В дальнем углу шатра спящая бабка грузно перекатилась на другой бок и принялась бредить.
– Это случилось в тот год, когда приплыл греческий пароход, – сказала она, – с командой шальных матросов, которые умели делать счастливыми женщин и платили не деньгами, а морскими губками, еще живыми, и те потом ползали по домам и стонали, точно больные в жару, и когда дети плакали от страха, пили их слезы.
Старуха вдруг приподнялась, словно кто ее тряхнул, и села на постели.
– И вот тогда пришел он. Бог мой! – вскрикнула старуха. – Он был сильнее, моложе и в постели куда лучше моего Амадиса.
Улисс, не замечавший поначалу бабкиного бреда, испугался, увидев, что она сидит на постели. Эрендира его успокоила.
– Да не бойсь! – сказала. – Бабушка всегда говорит об этом сидя, но чтоб проснуться – такого не было.
Улисс положил ей голову на плечо.
– Той ночью, когда я пела вместе с моряками, мне показалось, что разверзлась земля, – продолжала спящая бабка. – Да и все, наверно, так решили, потому что разбежались с криками, давясь от смеха, и остался он один под навесом из астромелий. Как сейчас помню – я пела песню, которую пели тогда повсюду. Ее пели даже попугаи во всех патио.
И дурным, неверным голосом, каким поют лишь во сне, бабка завела песнь своей неизбывной печали:
Господи Боже, верни мне былую невинность, дай насладиться его любовью, как в первый день.
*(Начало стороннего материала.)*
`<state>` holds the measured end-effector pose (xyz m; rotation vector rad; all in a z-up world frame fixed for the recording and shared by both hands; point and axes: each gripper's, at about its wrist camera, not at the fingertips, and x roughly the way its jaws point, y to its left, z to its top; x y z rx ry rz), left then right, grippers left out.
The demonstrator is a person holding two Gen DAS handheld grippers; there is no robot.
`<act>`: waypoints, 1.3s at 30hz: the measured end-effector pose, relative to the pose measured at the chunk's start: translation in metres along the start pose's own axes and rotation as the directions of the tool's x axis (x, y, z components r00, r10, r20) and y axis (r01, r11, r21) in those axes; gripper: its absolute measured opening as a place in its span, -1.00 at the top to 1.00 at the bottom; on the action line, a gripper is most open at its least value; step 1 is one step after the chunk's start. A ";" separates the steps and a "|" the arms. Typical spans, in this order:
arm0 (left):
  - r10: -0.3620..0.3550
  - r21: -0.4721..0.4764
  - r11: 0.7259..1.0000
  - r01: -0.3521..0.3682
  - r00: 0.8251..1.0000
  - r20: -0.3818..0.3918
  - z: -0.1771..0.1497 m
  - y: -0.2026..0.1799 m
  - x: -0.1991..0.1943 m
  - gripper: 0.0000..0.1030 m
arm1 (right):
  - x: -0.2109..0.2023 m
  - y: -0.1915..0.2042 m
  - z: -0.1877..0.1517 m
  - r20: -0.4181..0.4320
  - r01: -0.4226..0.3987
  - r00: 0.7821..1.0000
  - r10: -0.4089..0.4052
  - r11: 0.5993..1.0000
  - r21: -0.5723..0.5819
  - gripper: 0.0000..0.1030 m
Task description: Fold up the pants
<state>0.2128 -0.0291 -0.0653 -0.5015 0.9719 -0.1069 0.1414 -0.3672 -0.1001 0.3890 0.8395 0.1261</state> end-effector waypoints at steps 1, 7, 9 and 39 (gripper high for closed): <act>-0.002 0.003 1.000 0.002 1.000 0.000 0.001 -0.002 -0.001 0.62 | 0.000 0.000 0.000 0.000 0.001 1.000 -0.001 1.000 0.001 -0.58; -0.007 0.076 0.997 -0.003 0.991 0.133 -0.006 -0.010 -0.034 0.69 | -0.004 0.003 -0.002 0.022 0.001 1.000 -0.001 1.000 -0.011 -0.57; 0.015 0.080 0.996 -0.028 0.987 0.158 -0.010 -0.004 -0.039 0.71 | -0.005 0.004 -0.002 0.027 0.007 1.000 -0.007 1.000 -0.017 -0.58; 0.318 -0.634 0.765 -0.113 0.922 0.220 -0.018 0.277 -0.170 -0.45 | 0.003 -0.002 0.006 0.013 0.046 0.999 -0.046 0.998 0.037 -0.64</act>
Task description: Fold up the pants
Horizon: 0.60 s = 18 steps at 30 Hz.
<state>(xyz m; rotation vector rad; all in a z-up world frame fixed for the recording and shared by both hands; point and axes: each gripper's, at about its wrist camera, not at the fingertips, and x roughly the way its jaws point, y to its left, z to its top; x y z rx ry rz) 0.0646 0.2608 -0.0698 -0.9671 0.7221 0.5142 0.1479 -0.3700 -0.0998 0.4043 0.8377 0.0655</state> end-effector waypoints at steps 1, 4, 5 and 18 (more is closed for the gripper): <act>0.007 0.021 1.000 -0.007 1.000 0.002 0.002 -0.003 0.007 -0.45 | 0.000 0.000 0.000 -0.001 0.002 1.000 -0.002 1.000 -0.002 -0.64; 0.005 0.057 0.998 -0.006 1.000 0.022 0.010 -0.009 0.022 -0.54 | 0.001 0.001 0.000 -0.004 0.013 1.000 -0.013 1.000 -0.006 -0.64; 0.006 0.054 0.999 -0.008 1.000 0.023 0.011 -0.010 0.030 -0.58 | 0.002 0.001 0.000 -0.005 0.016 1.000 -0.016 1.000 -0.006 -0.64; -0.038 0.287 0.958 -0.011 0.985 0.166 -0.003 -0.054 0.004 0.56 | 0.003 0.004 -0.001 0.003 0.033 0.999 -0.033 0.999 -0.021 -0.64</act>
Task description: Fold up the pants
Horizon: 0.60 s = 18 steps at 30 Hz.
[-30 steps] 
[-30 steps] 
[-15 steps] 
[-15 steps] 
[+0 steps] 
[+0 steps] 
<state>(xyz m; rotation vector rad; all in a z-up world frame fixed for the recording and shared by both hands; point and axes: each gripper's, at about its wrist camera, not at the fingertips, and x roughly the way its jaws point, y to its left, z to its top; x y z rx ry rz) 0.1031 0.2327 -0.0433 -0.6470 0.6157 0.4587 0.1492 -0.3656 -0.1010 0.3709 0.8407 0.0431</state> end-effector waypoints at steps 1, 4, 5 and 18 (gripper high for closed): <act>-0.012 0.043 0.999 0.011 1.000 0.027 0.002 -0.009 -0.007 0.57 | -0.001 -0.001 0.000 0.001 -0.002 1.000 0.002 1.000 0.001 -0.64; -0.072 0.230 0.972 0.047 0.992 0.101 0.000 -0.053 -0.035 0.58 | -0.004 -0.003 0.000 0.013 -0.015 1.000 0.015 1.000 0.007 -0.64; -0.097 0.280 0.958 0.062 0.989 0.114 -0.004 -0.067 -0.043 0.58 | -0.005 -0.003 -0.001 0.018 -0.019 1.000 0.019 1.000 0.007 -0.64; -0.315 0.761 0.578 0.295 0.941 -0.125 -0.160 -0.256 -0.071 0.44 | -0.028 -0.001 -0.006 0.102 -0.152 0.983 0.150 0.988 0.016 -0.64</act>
Только теперь Улисс прислушался к горестным словам старухи.
– Он явился, – говорила она, – с какаду на плече и с мушкетом, чтобы бить людоедов, как Гуатарраль – в Гвиану. И я услышала его роковое дыхание, когда он встал предо мной и сказал: «Я объездил весь свет и видел женщин всех стран и могу поклясться, что ты самая своенравная, самая понятливая и самая прекрасная женщина на земле».
Она снова легла и зарыдала, уткнувшись в подушку. Улисс с Эрендирой замерли в темноте, чувствуя, как их укачивает раскатистое бабкино дыханье. И вдруг Эрендира голосом твердым, без малейшей запинки, спросила:
– Ты бы решился убить ее?
Улисс, застигнутый врасплох, не знал, что сказать.